Software constraints
The main software constraint for this project was that prediction times needed to be very fast, with an initial goal of under 5 seconds. Any slower than this and the device’s reliability in a real-world driving situation would become questionable. This put major constraints on what sort of algorithms were suitable. It also required optimizations to any stage of the process to which that would be applicable.
Design Approach
Our initial approach in terms of hardware design considered using udoo NEO board, and a BeagleBone Black board. Theoretically, those two boards would be powerful enough to handle the robust software requirements for our product. However, due to budget constraints and a goal of minimalistic project design, we decided to replace the udoo board with a Raspberry Pi 3b + for pre-processing. Additionally, the BeagleBone Black board’s micro USB port broke off, and we weren’t able to boot into it and program it. So, we decided to replace the BeagleBoneBlack with a Raspberry Pi 3b for prediction purposes and screen display. Raspberry Pi microcontrollers proved to actually be a better choice, since they can withstand harsher temperatures than Udoo and BeagleBone Black boards.
For image displaying purposes we choose 4.2 inch Waveshare e-paper module because it doesn’t consume any power when it is idle. A disadvantage of this module is that it doesn't have built in LED lights so some users might have problems seeing the display in dark. To overcome this problem, we installed LED lights around it. We had to comply to the Controls and Display standards of National Highway Traffic Safety Administration (NHSTA) and install a potentiometer to enable multiple levels of brightness of the screen.
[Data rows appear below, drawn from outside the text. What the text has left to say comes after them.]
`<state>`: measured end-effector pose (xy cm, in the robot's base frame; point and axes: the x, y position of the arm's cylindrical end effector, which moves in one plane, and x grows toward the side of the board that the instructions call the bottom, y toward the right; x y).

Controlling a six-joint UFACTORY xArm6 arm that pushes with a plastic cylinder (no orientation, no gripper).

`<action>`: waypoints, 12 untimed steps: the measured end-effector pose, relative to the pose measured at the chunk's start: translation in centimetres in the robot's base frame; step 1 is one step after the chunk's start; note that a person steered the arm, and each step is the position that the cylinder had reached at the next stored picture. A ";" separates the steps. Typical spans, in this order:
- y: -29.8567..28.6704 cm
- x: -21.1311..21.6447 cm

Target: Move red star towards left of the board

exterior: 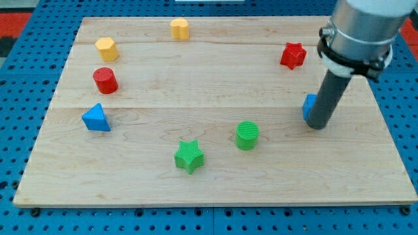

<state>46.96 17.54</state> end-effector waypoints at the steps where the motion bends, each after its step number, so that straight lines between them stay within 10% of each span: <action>1: -0.4 -1.0; 12: 2.4 -3.3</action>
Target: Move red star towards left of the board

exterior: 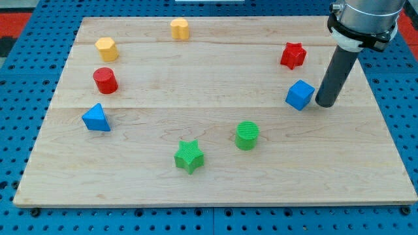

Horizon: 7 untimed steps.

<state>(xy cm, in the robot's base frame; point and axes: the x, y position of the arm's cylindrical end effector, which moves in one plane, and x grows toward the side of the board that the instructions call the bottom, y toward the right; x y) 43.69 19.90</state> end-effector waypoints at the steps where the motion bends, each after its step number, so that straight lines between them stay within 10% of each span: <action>1: 0.0 0.0; 4: 7.1 -4.5; 7: -0.7 -12.4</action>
<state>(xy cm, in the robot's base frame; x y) 31.27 19.22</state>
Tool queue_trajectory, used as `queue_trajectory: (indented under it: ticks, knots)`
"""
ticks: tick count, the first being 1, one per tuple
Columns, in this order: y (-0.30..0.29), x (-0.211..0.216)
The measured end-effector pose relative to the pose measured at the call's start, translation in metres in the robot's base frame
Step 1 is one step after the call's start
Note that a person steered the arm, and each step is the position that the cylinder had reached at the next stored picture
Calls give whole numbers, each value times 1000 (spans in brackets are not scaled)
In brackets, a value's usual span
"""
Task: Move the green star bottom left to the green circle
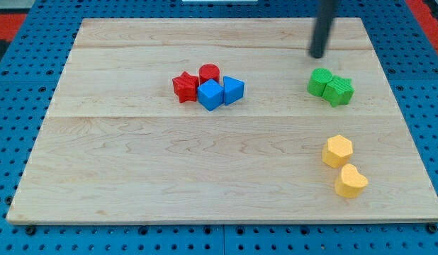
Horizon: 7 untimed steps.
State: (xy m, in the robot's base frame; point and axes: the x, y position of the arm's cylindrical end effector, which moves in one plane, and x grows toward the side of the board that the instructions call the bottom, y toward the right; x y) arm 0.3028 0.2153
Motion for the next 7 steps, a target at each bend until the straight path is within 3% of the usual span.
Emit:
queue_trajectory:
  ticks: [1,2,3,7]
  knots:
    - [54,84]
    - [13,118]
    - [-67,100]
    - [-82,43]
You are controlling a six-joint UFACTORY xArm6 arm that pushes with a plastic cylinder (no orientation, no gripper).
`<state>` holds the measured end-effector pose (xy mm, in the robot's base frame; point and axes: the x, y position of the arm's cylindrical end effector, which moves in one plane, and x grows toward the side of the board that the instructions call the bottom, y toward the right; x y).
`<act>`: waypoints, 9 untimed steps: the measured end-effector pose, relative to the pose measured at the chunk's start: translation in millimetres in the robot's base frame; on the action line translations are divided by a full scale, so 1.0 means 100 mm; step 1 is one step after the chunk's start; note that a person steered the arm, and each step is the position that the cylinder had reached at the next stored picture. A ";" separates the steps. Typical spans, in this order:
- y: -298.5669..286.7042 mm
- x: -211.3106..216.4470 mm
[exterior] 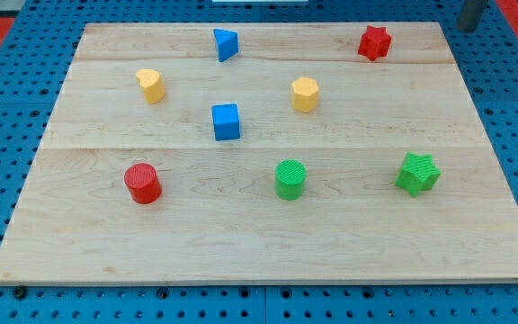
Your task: Push the red star parallel to the yellow hexagon
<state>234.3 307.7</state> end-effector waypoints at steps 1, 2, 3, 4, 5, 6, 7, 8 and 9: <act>-0.54 0.52; -0.69 0.20; -0.35 0.01; -1.11 -0.37; -1.78 0.01; -1.57 -0.19; -1.54 -0.32; -1.15 -0.17; -0.94 0.17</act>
<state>251.1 214.1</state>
In an effort to keep device as small as possible we designed a case for it. The case fits both microcontrollers, fan, and the additional sensors used. Due to our limited budget we decided to reuse old laptop batteries to build a portable power supply for our device, but we weren’t able to implement the battery inside the case, since it was too big for the case. This device requires a battery’s physical size to be close to the physical size of the microcontrollers used so it can fit the case properly and keep the device’s size minimal.
To satisfy NHSTA standard 303, the case needs to be built from material which doesn’t catch on fire easily. So, to satisfy this requirement AutoFocus device’s case should be built from 3 layers of materials: bottom layer which is a glass-fiber reinforced thermoplastic, middle layer of polyurethane foam, and top layer of PVC blended with a block copolymer made of acrylonitrile, butadiene, and styrene.
To provide enough power for the initial prototype we built a 5V, 2.5 A battery reusing batteries from an old laptop. We used 4 18650 lithium ion batteries connected in parallel to increase the overall capacity of the whole system. We used a voltage booster to step up the voltage so our device can have enough power all the time. In theory, this system should have a capacity of 10,000 mAh and last about 5 hours.
To keep the case cool we installed a 5V, 0.18A fan, and heat sinks to the microcontrollers. The fan is installed on the wall of the case, blowing air from one side to the other, so in this way its air flow can benefit both microcontrollers. To minimize power consumption the fan stays idle until the temperature of the device reaches 35 degrees celsius and at this point it starts cooling the system.
AutoFocus device uses a camera which takes pictures at 60 frames per second. The camera is also programmed in a way that it can save a video once the user presses a designated button on the case.